What is expected.
Retype the data that follows, keeping every character the same.
-------------------------
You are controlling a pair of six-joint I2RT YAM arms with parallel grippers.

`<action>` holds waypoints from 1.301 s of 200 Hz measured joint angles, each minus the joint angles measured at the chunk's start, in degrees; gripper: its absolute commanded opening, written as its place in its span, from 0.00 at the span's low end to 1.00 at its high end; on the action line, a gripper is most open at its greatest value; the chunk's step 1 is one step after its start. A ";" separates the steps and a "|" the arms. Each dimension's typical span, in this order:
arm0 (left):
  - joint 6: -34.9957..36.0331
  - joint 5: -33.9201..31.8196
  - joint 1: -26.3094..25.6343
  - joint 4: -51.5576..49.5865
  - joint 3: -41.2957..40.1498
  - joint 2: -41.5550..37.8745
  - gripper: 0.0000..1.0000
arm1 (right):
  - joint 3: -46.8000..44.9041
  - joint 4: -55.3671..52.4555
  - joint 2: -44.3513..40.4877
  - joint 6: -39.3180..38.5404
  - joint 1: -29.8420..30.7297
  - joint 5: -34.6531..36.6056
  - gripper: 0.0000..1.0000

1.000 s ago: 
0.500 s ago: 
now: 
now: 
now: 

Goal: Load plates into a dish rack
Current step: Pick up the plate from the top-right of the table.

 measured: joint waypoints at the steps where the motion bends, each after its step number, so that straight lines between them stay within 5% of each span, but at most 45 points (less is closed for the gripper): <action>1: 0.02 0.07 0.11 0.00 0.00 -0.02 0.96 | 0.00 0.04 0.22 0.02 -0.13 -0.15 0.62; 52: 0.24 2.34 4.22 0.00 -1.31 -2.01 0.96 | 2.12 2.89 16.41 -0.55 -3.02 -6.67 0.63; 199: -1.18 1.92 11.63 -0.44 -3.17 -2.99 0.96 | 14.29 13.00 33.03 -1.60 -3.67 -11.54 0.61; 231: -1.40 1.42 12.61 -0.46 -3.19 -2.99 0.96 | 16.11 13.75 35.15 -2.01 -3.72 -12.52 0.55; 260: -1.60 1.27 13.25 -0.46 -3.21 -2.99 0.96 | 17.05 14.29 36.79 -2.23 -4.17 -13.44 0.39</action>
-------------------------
Solution for this exercise.
You are controlling a pair of six-joint I2RT YAM arms with parallel grippers.

`<action>` holds waypoints from 1.301 s of 200 Hz measured joint angles, each minus the joint angles measured at the chunk's start, in degrees; gripper: its absolute commanded opening, written as its place in its span, from 0.00 at the span's low end to 1.00 at its high end; on the action line, a gripper is most open at its greatest value; the chunk's step 1 is one step after its start. A ";" separates the steps and a "|" the arms. Each dimension's typical span, in this order:
arm0 (left):
  - joint 6: -34.9957..36.0331
  - joint 5: -33.9201..31.8196
  - joint 1: -26.3094..25.6343
  - joint 4: -51.5576..49.5865
  - joint 3: -41.2957..40.1498
  - joint 2: -41.5550..37.8745
  - gripper: 0.0000..1.0000
arm1 (right):
  - joint 3: -46.8000..44.9041
  - joint 4: -55.3671..52.4555
  - joint 2: -44.3513..40.4877
  - joint 6: -39.3180..38.5404
  - joint 1: -29.8420..30.7297
  - joint 5: -34.6531..36.6056
  - gripper: 0.0000..1.0000

1.000 s ago: 
0.500 s ago: 
now: 
now: 
now: 

Goal: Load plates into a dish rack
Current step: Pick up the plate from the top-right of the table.

 measured: joint waypoints at the steps where the motion bends, each after its step number, so that straight lines between them stay within 5% of each span, but at most 45 points (less is closed for the gripper): <action>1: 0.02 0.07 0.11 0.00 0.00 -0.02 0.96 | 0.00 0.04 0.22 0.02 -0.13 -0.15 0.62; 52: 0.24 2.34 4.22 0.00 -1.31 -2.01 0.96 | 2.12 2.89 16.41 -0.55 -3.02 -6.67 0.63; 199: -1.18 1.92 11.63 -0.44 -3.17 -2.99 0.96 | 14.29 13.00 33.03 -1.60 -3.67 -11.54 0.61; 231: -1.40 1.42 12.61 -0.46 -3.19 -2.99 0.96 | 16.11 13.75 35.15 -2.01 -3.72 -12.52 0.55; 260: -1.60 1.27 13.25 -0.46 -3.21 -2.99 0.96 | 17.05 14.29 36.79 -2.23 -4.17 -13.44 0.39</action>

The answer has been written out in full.